Question about possible assembly over predefined indices
Hi, I'm trying to write a parallel reduction but haven't seen it in the docs and cannot make it work.
The idea is the following (MWE):
function assemble!(K, F, elements)
@floop for i in eachindex(elements)
Fe, Ke = compute_contribution(elements[i])
@reduce() do (Kl = zeros(size(K)); Ke), (Fl = zeros(size(F)); Fe)

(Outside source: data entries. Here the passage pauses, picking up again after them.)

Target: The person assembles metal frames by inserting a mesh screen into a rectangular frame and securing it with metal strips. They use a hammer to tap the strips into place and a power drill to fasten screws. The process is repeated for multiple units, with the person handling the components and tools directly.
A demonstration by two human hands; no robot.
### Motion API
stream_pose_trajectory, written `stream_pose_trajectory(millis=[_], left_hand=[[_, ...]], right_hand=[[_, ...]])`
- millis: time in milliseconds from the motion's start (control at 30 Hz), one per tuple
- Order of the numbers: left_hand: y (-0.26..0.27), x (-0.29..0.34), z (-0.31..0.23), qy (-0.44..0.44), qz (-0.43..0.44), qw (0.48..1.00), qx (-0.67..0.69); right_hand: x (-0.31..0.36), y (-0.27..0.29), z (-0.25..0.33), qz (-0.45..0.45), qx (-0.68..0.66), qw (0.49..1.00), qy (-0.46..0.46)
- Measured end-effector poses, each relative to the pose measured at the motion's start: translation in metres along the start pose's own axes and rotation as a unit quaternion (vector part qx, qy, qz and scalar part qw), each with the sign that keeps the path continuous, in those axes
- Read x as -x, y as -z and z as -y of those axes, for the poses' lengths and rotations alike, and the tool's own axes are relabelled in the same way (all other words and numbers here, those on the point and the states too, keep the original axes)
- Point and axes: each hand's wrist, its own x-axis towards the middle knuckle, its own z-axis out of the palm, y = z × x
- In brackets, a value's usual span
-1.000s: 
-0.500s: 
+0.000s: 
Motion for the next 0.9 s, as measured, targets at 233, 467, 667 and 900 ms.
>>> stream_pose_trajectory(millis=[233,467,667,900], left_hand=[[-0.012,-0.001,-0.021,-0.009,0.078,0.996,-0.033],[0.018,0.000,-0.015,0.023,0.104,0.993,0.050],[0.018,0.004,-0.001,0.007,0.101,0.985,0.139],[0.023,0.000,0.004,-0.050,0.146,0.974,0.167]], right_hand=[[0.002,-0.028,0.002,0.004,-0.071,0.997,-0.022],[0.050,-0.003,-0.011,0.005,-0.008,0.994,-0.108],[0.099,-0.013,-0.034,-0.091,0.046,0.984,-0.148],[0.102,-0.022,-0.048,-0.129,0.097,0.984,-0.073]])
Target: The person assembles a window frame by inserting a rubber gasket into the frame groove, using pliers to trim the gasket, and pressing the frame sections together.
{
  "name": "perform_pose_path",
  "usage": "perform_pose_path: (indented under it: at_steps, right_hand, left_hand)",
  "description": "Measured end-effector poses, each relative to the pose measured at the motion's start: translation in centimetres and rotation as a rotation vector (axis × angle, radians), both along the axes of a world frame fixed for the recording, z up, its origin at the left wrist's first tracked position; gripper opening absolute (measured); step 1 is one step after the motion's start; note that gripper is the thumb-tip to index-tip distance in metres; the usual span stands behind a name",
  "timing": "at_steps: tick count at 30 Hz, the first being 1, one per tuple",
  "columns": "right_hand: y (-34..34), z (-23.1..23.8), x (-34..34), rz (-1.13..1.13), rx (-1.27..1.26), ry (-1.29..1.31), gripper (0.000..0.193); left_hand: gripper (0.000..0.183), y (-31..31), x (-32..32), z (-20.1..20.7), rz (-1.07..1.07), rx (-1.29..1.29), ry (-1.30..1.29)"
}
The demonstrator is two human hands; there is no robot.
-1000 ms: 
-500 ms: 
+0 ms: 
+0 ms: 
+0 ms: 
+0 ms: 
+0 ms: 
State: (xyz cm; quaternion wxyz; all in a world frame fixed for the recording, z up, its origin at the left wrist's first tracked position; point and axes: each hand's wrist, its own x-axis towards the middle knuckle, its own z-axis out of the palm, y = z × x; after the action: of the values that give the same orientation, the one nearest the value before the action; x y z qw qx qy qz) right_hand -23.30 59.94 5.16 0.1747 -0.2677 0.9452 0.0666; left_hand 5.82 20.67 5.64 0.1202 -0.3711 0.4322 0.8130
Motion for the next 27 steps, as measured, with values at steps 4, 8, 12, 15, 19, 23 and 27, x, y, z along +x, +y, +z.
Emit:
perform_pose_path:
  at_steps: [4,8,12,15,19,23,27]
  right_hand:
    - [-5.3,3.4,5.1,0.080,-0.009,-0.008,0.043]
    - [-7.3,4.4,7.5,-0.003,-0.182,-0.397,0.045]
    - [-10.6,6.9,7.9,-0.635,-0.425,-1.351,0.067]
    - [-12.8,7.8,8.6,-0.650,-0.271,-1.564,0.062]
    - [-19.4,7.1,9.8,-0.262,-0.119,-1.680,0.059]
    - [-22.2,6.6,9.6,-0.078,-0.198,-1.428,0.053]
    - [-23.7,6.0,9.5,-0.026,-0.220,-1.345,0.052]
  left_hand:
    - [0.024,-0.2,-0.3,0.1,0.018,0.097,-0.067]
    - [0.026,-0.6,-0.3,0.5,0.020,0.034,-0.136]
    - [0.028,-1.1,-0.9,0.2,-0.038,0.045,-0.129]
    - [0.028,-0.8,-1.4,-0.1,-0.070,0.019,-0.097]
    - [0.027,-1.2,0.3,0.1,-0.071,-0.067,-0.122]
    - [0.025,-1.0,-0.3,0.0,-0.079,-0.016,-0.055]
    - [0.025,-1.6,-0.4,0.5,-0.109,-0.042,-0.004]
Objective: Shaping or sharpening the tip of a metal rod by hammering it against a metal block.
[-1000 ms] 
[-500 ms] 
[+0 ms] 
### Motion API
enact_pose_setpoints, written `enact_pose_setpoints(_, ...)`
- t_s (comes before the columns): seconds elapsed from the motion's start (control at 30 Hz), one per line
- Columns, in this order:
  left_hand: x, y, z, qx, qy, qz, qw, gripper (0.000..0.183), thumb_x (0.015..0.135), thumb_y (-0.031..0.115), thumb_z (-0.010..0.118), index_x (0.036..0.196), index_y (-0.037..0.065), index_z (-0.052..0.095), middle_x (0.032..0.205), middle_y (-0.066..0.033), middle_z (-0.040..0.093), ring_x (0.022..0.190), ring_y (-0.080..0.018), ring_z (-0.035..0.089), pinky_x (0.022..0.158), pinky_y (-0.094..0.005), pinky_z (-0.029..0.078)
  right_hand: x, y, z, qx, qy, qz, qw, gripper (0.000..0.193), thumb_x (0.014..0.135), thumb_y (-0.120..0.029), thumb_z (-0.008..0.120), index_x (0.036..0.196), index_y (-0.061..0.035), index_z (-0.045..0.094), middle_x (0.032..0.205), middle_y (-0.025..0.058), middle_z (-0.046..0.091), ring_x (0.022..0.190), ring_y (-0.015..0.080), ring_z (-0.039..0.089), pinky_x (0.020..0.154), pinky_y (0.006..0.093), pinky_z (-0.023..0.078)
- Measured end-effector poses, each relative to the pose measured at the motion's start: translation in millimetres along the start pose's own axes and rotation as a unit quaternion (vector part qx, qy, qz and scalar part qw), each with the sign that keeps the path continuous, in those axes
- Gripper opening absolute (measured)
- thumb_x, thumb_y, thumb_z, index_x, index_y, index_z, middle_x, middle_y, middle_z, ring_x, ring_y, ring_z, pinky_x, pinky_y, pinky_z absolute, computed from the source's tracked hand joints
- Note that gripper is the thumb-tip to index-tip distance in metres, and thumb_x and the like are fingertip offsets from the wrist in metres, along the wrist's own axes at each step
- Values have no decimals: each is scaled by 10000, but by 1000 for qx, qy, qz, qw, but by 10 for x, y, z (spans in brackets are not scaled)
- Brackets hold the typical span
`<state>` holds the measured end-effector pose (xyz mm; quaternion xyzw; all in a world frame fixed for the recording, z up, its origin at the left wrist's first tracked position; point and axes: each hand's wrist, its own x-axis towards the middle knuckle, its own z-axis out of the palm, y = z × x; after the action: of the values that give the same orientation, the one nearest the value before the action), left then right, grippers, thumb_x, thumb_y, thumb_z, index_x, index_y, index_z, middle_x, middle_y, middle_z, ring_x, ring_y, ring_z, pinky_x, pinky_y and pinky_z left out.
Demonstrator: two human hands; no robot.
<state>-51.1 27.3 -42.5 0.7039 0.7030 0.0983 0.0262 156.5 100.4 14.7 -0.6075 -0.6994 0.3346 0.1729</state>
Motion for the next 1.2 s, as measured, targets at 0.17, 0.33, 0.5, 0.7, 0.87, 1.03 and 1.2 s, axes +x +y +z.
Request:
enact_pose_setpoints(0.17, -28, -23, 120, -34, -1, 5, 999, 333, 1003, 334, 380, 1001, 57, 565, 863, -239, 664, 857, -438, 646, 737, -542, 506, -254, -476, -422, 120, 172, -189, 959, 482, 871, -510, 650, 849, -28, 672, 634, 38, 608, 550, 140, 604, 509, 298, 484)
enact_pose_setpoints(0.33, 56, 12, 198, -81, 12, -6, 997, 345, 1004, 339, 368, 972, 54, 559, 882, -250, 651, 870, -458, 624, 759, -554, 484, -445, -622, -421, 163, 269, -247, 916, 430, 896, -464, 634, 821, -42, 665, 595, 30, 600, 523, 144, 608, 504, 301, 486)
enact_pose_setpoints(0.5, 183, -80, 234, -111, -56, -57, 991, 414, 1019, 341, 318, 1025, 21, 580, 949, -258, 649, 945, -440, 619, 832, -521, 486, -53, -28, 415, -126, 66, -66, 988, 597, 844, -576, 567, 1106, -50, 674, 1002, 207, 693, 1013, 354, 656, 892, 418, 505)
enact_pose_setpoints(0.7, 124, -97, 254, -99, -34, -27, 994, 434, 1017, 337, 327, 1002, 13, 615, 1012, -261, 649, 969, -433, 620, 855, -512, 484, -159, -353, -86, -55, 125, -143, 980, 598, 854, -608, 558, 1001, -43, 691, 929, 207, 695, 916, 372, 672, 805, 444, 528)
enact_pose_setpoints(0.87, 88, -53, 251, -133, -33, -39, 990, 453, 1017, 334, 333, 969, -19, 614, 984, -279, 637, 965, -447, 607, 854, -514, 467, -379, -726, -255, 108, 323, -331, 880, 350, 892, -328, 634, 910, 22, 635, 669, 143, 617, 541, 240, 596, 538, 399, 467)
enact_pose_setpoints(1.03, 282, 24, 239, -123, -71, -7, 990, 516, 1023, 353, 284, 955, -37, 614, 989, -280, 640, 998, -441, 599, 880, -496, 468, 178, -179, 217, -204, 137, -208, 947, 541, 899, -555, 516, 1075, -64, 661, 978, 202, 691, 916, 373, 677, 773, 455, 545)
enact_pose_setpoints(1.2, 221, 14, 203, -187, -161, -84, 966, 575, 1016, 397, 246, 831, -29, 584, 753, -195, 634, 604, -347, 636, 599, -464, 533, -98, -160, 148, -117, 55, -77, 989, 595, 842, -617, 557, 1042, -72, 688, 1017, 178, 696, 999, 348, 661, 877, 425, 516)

Fl[elements[i].vec_idxs] .+= Fe
Kl[elements[i].mat_idxs] .+= Ke
end
end
K .= Kl
F .= Fl
end
Note that this is a reduce operation as several elements may share the same indices vec_idxs and mat_idxs.
Is this kind of operation supported in FLoops? If so, could you point me how to make it work (even better without allocating intermediate Fl and Kl arrays?
Thanks!
It's a bit unclear what assemble! actually does, without knowing what elements, Fe, and Ke are. But, I'm guessing that something like the following could work
function assemble!(K, F, elements)
@floop for i in eachindex(elements)
Fe, Ke = compute_contribution(elements[i])
Klinc = (Ke, elements[i].vec_idxs)
Flinc = (Fe, elements[i].mat_idxs)
@reduce() do (Kl = zeros(size(K)); Klinc), (Fl = zeros(size(F)); Flinc)
if Flinc isa Tuple
(Fe, mat_idxs) = Flinc
Fl[vec_idxs] .+= Fe
else
Fl .+= Flinc
end
if Klinc isa Tuple
(Ke, mat_idxs) = Klinc
Kl[mat_idxs] .+= Ke
else
Kl .+= Klinc
end
end
end
K .= Kl
F .= Fl
end
(This pattern would be easier to write once #117 lands)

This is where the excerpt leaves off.